I have a list of people that I'd like to search through. I need to know 'how much' each item matches the string it is being tested against.

The list is rather small, currently 100+ names, and it probably won't reach 1000 anytime soon.
Therefore I assumed it would be OK to keep the whole list in memory and do the searching using something Java offers out-of-the-box or using some tiny library that just implements one or two testing algorithms. (In other words without bringing-in any complicated/overkill solution that stores indexes or relies on a database.)

What would be your choice in such case please?

EDIT: Seems like Levenshtein has closest to what I need from what has been adviced.
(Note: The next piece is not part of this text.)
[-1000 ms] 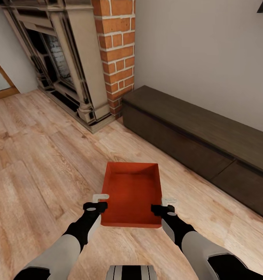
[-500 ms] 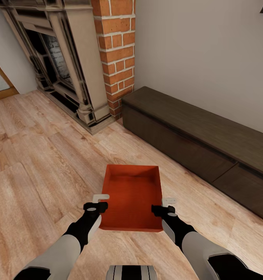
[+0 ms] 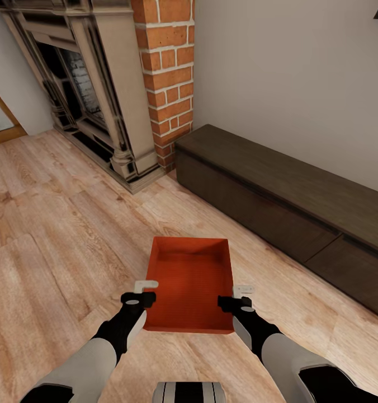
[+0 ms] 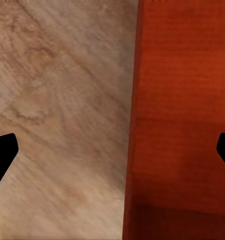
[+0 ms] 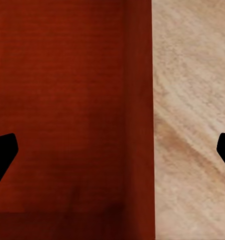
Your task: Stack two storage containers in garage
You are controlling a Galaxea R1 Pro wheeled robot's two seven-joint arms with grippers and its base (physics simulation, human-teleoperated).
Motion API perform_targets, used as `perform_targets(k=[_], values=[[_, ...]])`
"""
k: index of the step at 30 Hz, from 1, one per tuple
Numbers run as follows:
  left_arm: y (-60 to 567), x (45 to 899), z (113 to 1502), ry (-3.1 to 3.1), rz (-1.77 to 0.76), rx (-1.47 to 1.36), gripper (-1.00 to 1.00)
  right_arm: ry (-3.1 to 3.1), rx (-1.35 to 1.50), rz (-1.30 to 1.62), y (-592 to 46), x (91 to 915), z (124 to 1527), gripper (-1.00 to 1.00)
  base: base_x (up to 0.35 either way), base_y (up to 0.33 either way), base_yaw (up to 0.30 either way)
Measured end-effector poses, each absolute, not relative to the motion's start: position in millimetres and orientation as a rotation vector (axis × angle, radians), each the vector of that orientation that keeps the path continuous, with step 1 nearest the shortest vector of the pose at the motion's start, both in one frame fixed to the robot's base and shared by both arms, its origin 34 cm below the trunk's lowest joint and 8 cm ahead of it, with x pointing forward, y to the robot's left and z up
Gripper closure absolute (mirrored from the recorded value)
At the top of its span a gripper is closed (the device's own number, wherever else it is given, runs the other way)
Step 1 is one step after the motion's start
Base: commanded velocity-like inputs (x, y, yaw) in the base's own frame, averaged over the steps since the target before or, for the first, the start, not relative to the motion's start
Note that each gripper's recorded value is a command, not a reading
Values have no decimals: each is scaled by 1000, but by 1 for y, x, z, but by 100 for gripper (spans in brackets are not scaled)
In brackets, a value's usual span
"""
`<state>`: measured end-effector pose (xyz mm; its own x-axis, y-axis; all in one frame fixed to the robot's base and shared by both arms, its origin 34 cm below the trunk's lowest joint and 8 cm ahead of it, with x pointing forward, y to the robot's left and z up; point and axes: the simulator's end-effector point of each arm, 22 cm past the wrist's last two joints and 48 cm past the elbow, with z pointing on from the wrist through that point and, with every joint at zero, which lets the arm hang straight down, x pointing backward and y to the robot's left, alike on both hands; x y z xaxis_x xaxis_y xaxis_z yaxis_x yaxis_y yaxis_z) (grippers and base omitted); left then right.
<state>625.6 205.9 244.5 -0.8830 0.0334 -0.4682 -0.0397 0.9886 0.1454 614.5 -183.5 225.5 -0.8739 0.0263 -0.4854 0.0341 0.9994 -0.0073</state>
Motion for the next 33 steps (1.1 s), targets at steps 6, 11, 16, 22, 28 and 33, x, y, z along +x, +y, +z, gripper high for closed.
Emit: perform_targets(k=[6,11,16,22,28,33], values=[[207,631,248,2631,214,-15,-100,2632,42,-21,-184,615,226,-100,0,0,0],[207,631,249,2628,217,-18,-100,2634,43,-23,-184,615,225,-100,0,0,0],[207,631,249,2629,216,-23,-100,2636,43,-30,-185,614,225,-100,0,0,0],[207,630,242,2629,216,-22,-100,2635,43,-34,-185,613,219,-100,0,0,0],[207,626,229,2628,218,-19,-100,2634,44,-34,-186,610,206,-100,0,0,0],[208,625,222,2627,220,-19,-100,2634,48,-35,-187,608,199,-100,0,0,0]])
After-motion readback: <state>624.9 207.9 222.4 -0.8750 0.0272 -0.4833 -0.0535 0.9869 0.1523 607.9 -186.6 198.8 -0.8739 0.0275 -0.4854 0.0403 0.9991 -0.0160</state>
Only that gets easily fooled when the search query is "John" and the names in list are significantly longer.

+1  A: 

If you are looking for a 'how much' match, you should use Soundex. Here is a Java implementation of this algorithm.

Vijay Mathew
Thanks Vijay, I will look into it. Hopefully it copes well with non-english names.
Jaroslav Záruba
There are also other options. http://stackoverflow.com/questions/42013/levenshtein-distance-based-methods-vs-soundex
Chris Nava
I would not use soundex even for English names. If you check the algorithm it uses (wikipedia has nice description) you will see that it is very far from being even close to perfect.
spbfox
Soundex has multiple issues. Probably not suited to your data. See my response below.
Mikos
+1  A: 

Check out Double Metaphone, an improved soundex from 1990.
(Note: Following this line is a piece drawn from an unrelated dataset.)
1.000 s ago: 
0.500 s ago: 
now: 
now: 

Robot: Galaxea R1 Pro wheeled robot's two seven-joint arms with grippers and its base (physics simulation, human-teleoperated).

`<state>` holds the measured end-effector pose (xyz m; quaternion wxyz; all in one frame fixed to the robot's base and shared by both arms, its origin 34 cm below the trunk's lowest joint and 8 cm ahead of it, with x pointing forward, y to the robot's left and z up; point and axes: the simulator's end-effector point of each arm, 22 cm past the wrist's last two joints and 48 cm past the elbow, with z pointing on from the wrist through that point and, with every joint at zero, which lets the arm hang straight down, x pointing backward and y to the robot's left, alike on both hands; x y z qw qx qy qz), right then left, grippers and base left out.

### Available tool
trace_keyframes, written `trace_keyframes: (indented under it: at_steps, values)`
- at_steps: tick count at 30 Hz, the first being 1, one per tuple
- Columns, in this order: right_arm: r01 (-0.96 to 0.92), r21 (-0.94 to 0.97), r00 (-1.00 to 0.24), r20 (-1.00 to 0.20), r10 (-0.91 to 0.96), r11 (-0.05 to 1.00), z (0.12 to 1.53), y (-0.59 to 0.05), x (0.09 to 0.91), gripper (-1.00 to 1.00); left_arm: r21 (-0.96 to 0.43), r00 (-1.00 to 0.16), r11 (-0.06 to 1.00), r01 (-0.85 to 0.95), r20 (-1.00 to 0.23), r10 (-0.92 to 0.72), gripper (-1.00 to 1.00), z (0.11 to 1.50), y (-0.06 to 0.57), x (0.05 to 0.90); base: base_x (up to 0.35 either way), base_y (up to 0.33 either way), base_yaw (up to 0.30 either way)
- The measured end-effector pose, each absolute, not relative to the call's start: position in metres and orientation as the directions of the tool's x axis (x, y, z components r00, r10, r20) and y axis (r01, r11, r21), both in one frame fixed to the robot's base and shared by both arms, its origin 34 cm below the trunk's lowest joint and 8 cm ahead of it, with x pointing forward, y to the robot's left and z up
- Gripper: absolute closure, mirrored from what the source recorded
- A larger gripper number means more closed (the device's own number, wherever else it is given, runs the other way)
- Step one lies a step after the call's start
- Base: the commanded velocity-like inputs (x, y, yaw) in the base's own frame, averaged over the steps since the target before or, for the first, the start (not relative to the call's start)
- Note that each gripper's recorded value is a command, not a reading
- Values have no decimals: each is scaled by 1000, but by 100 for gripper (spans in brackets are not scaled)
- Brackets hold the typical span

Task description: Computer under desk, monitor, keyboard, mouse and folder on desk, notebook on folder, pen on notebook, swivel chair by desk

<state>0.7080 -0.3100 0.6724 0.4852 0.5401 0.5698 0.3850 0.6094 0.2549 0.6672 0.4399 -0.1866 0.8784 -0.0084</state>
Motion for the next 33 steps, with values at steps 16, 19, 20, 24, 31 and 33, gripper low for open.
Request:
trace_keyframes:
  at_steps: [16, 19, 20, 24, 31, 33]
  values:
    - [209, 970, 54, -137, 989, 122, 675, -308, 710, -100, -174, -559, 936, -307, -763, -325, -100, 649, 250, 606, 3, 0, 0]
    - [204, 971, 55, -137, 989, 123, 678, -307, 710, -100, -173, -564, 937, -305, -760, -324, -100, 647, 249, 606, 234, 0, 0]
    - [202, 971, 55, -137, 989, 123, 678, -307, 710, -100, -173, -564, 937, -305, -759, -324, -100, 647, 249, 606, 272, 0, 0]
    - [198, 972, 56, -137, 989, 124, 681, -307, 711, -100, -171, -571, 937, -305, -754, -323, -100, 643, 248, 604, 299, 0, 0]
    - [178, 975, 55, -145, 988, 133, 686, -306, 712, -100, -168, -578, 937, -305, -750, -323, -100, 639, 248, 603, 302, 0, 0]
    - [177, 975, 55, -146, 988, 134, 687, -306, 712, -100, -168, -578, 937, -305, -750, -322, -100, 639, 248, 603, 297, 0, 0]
http://commons.apache.org/codec/userguide.html

http://svn.apache.org/viewvc/commons/proper/codec/trunk/src/java/org/apache/commons/codec/language/DoubleMetaphone.java?view=markup

Adriaan Koster
This does not seem to return the relevance. Maybe I should have asked for comparing two strings...?
Jaroslav Záruba
+1  A: 

You should look at various string comparison algorithms and see which one suits your data best. Options are Jaro-Winkler, Smith-Waterman etc. Look up SimMetrics - a F/OSS library that offers a very comprehensive set of string comparison algorithms.

Mikos
Well, I have already dusted-off my own distance computing function that dates back to my PHP-times. But I'm definitely gonna look into this. Thanks mikOS.